ROSAH syndrome

January 16, 2024August 5, 2025checkorphan

Synonyms

Retinal dystrophy, Optic nerve edema, Splenomegaly, Anhidrosis and Headache,

Overview

ROSAH syndrome is an autoinflammatory disease with a highly variable phenotype, including (in addition to the ROSAH-defining features) recurrent fever, cytopenias, dental and nail abnormalities, sicca syndrome, and meningeal inflammation on brain MRI.

Symptoms

Retinal Dystrophy: This involves progressive vision loss and degeneration of the retina, potentially leading to counting fingers or no light perception by the third decade of life.

Optic Nerve Edema: Swelling of the optic disc, which can be seen during an eye exam.

Splenomegaly: Enlargement of the spleen, which can be detected by palpation or imaging.

Headaches: Migraine-like headaches are common.
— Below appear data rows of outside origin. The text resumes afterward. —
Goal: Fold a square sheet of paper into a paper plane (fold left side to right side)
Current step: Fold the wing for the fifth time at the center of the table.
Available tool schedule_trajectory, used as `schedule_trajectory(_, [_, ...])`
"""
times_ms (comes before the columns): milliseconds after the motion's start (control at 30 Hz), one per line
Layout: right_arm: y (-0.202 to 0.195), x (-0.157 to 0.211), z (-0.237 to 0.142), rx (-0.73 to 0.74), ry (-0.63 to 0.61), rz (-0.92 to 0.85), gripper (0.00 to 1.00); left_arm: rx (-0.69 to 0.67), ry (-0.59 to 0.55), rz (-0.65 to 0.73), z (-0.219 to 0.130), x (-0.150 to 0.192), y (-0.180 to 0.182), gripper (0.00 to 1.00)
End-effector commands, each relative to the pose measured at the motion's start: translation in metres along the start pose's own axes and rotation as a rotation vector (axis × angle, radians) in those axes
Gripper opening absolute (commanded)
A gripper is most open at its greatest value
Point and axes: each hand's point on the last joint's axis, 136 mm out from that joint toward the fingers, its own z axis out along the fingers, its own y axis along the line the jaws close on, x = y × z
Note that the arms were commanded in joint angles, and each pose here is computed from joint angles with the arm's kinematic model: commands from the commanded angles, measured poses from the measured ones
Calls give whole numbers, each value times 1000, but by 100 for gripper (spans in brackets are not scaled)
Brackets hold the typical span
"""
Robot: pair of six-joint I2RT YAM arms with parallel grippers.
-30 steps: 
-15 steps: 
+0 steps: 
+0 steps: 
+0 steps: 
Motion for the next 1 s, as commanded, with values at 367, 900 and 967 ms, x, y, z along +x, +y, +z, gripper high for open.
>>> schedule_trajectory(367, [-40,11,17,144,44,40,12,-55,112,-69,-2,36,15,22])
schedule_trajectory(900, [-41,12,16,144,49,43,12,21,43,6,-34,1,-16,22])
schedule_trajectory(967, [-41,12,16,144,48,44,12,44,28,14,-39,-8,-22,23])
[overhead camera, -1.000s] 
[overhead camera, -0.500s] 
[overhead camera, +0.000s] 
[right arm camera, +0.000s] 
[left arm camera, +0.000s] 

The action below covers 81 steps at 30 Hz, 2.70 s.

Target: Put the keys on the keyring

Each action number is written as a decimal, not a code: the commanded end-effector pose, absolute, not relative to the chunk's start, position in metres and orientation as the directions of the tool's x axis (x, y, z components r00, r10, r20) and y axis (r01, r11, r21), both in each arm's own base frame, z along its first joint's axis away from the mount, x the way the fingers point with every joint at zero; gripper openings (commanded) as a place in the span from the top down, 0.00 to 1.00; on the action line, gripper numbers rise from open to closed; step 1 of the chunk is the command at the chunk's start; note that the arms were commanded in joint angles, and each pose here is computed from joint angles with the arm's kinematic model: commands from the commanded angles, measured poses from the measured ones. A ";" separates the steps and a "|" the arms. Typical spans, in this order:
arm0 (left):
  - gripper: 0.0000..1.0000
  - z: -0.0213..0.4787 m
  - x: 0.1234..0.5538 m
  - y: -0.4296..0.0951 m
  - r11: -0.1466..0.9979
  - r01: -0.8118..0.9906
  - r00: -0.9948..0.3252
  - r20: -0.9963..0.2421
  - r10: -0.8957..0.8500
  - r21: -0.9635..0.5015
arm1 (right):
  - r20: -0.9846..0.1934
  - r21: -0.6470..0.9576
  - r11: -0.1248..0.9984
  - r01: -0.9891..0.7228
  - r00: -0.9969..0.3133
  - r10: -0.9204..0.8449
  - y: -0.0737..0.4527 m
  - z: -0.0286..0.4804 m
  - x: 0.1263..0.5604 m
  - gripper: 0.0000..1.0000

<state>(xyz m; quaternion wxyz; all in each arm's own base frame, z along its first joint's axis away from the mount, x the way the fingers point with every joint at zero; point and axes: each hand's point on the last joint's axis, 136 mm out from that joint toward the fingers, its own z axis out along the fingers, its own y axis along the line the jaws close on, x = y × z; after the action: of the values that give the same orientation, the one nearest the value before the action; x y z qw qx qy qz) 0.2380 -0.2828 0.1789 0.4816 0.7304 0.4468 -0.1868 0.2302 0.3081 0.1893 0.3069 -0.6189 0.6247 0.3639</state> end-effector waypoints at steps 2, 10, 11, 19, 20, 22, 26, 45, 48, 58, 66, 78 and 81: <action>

Ocular Inflammation: Including uveitis, cystoid macular edema, and retinal detachment.

Causes

ROSAH syndrome is caused by a gain-of-function mutation in the ALPK1 gene, which encodes a protein that acts as a sensor for bacterial sugars in the innate immune system. This mutation leads to overactivation of the NF-κB pathway, a key regulator of inflammation

Diagnosis

ROSAH syndrome, also known as ALPK1-related autoinflammatory disease, is diagnosed through a combination of clinical findings and genetic testing. The diagnosis is suggested by the characteristic symptoms of retinal dystrophy, optic nerve edema, splenomegaly, anhidrosis, and headache, along with other systemic features. Genetic testing, specifically sequencing of the ALPK1 gene, confirms the diagnosis by identifying disease-causing mutations.

Clinical Features

Ocular:

Optic nerve edema (swelling of the optic disc)

Uveitis (inflammation of the middle layer of the eye)

Retinal dystrophy (degeneration of the retina)

Retinal vasculitis (inflammation of retinal blood vessels)

Macular edema (swelling of the macula, the central part of the retina)

Systemic:

Splenomegaly (enlarged spleen)

Recurrent fevers

Anhidrosis (inability to sweat)

Headaches (including migraine-like symptoms)

Arthritis (joint pain and inflammation)

Cytopenias (low blood cell counts)

Dental abnormalities

Skin problems

Diagnostic Tests

Ophthalmological Examination:

Dilated fundus examination: To assess the retina, optic nerve, and blood vessels.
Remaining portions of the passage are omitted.